> [THE PROBLEM]: Report all lines below with the word "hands".
::: SUPPLIED INFORMATION :::
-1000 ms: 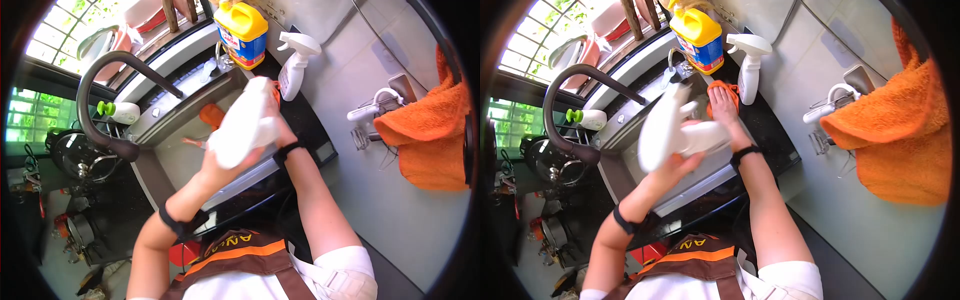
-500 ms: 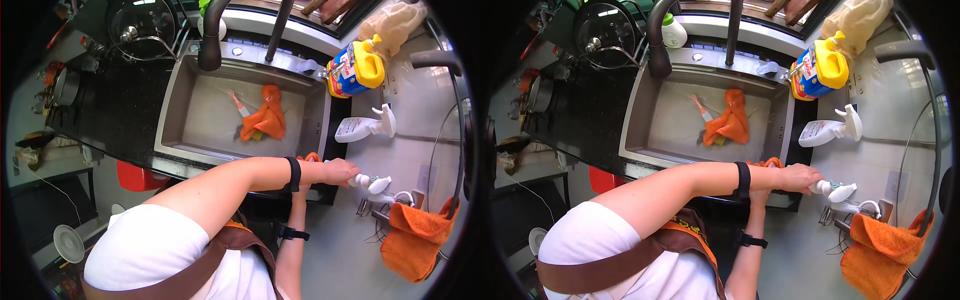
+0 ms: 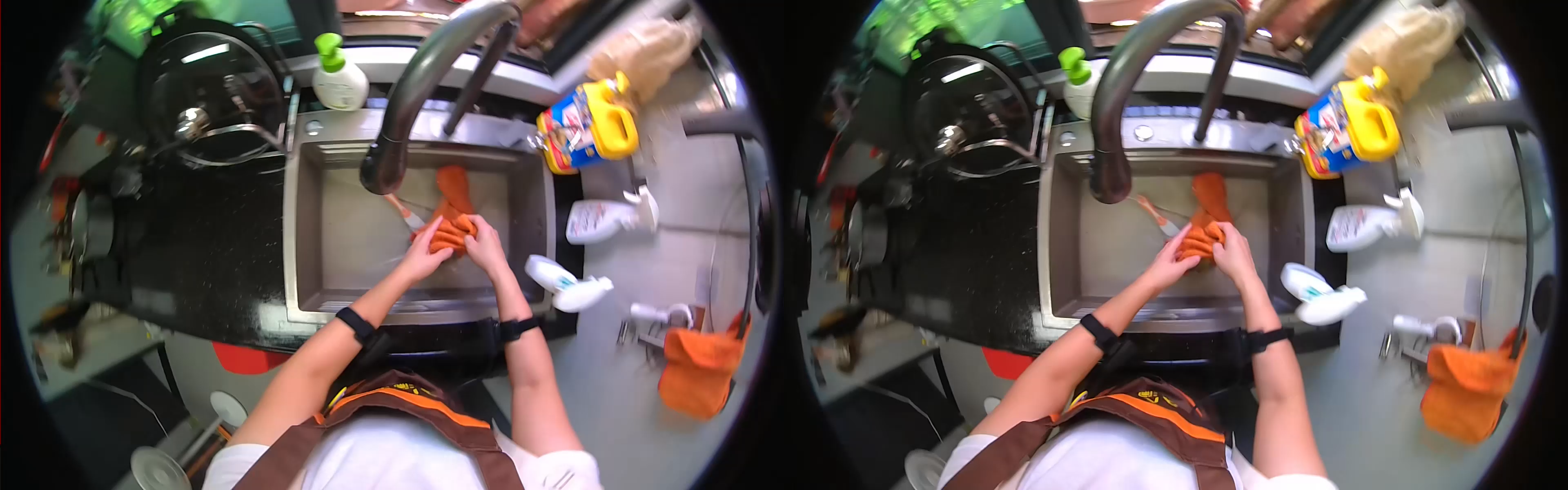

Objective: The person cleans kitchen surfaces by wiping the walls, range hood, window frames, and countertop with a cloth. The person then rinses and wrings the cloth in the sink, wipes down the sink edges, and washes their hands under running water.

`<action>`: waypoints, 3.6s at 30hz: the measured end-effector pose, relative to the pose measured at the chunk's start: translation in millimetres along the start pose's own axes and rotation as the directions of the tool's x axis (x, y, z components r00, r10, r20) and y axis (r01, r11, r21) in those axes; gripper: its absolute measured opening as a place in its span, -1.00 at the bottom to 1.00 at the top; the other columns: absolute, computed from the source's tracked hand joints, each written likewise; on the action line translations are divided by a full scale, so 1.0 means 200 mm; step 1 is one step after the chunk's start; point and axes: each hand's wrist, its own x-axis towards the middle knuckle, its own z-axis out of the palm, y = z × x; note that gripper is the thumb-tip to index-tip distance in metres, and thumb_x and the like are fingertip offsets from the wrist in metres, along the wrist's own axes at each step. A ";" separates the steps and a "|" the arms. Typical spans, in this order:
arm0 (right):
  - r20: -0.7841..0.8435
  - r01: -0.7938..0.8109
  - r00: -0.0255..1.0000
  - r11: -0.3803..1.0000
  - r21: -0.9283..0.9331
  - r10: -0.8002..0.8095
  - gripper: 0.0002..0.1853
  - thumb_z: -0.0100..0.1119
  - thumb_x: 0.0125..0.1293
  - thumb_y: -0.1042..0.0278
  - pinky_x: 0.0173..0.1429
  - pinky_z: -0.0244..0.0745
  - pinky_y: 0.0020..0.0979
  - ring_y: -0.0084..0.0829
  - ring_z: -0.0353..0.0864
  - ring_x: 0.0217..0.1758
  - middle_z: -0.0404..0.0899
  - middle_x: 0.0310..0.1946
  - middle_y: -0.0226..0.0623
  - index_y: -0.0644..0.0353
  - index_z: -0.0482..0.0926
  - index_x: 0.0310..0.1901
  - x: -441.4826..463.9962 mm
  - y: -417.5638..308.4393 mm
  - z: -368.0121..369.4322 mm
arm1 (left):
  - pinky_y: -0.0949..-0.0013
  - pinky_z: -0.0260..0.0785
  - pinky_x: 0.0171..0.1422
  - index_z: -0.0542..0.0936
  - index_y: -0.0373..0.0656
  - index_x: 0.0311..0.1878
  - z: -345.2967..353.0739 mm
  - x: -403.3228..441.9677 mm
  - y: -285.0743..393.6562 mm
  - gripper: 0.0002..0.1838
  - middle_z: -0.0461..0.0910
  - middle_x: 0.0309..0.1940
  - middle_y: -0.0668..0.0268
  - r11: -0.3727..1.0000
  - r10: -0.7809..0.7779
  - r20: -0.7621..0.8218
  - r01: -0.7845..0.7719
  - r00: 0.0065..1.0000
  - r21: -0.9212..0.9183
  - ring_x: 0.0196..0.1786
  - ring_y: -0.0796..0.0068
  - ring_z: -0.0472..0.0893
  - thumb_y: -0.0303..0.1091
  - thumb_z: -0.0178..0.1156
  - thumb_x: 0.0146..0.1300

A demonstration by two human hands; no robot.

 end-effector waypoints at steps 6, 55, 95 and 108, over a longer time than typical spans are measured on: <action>-0.103 -0.073 0.994 0.584 -0.809 -0.019 -0.30 0.22 0.12 -0.16 0.35 0.09 0.14 0.08 0.33 0.25 0.41 0.13 0.09 0.26 0.43 0.14 -0.16 -0.03 -0.16 | 0.45 0.46 0.05 0.52 -0.11 0.11 0.32 0.13 -0.09 -0.67 0.53 -0.01 0.43 0.738 -0.480 0.408 0.609 0.777 -0.291 -0.01 0.60 0.53 -0.37 0.21 0.28; -0.060 0.152 0.839 0.337 -0.929 -0.542 -0.62 0.00 0.21 0.46 0.18 0.47 -0.12 -0.04 0.46 0.21 0.50 0.02 0.04 0.21 0.46 0.10 0.83 -0.01 -0.46 | 0.33 0.40 0.06 0.53 -0.17 0.10 -0.48 0.17 0.87 -0.54 0.59 -0.08 0.34 0.959 -0.281 -0.379 0.239 0.882 -0.155 -0.05 0.53 0.59 -0.09 0.29 0.24; 0.482 -0.442 0.876 -0.428 0.788 -0.017 -0.68 -0.16 0.44 0.17 0.16 0.51 -0.14 -0.16 0.62 -0.06 0.60 -0.14 -0.17 0.21 0.52 -0.07 0.38 -0.33 0.75 | 0.15 0.34 0.33 0.40 -0.25 0.22 -0.56 0.05 0.28 -0.54 0.50 0.16 0.20 0.595 -0.438 -0.107 0.199 0.892 -0.779 0.23 0.28 0.49 -0.10 -0.02 0.45; 0.662 -0.400 0.634 0.564 0.723 -0.399 -0.71 0.20 0.22 0.35 0.25 0.35 -0.40 -0.38 0.46 0.15 0.51 0.10 -0.19 0.28 0.60 -0.05 0.29 -0.63 0.35 | 0.80 0.01 -0.66 0.44 -0.14 0.06 -0.56 -0.12 0.48 -0.71 0.56 -0.20 0.26 0.469 -0.577 0.412 0.699 0.705 -0.540 -0.45 0.75 0.39 -0.31 0.18 0.32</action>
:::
> [PROBLEM SOLUTION]:
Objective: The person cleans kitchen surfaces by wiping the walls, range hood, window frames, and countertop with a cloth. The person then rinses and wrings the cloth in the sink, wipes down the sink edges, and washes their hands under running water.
A demonstration by two human hands; no robot.

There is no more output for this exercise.